== What is expected ==
From first line to last, print the records exactly, but leave out the pictures.

== Data excerpts ==
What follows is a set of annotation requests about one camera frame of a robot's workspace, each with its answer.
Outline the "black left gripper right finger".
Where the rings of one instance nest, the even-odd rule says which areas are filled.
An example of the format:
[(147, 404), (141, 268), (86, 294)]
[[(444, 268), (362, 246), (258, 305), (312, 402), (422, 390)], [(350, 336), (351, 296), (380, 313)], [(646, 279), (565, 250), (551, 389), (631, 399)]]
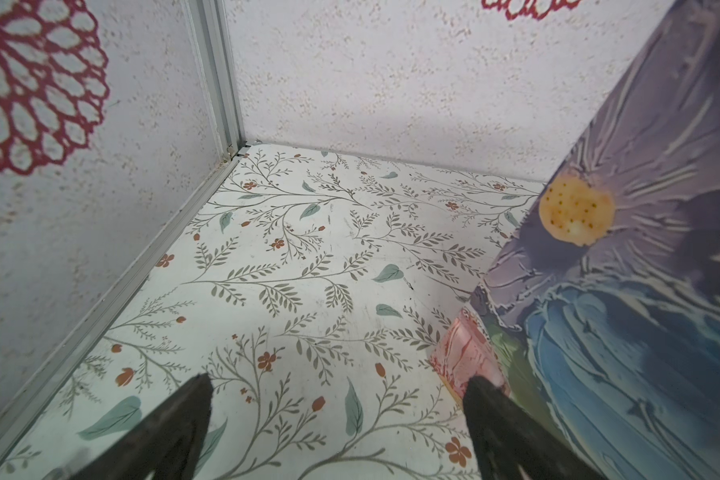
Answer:
[(603, 477), (488, 379), (469, 379), (462, 406), (483, 479)]

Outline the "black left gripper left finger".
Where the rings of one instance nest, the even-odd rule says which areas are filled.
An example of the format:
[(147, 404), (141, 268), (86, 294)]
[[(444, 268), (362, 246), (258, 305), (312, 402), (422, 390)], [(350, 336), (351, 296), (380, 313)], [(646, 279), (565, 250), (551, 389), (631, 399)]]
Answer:
[(213, 386), (196, 375), (74, 479), (192, 479), (208, 433)]

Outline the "floral white paper bag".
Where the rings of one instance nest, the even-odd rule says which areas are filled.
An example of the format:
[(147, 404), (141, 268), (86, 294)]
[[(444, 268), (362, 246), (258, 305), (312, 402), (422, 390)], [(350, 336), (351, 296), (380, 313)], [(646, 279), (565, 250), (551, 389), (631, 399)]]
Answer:
[(429, 358), (609, 479), (720, 479), (720, 1), (676, 1)]

== Response to the task ==
What follows is a set of annotation requests about one camera frame of a robot's workspace, each with its answer.
Outline the "black left gripper right finger".
Where the rings of one instance nest, the even-odd rule says which areas are filled.
An example of the format:
[(147, 404), (141, 268), (86, 294)]
[[(444, 268), (362, 246), (258, 305), (312, 402), (422, 390)], [(350, 336), (351, 296), (380, 313)], [(646, 279), (565, 250), (551, 389), (631, 399)]]
Answer:
[(603, 477), (488, 379), (469, 379), (462, 406), (483, 479)]

Outline the "black left gripper left finger".
Where the rings of one instance nest, the even-odd rule says which areas are filled.
An example of the format:
[(147, 404), (141, 268), (86, 294)]
[[(444, 268), (362, 246), (258, 305), (312, 402), (422, 390)], [(350, 336), (351, 296), (380, 313)], [(646, 279), (565, 250), (551, 389), (631, 399)]]
Answer:
[(213, 386), (196, 375), (74, 479), (192, 479), (208, 433)]

Outline the "floral white paper bag".
Where the rings of one instance nest, the even-odd rule says which areas are filled.
An example of the format:
[(147, 404), (141, 268), (86, 294)]
[[(444, 268), (362, 246), (258, 305), (312, 402), (422, 390)], [(350, 336), (351, 296), (380, 313)], [(646, 279), (565, 250), (551, 389), (631, 399)]]
Answer:
[(429, 358), (609, 479), (720, 479), (720, 1), (676, 1)]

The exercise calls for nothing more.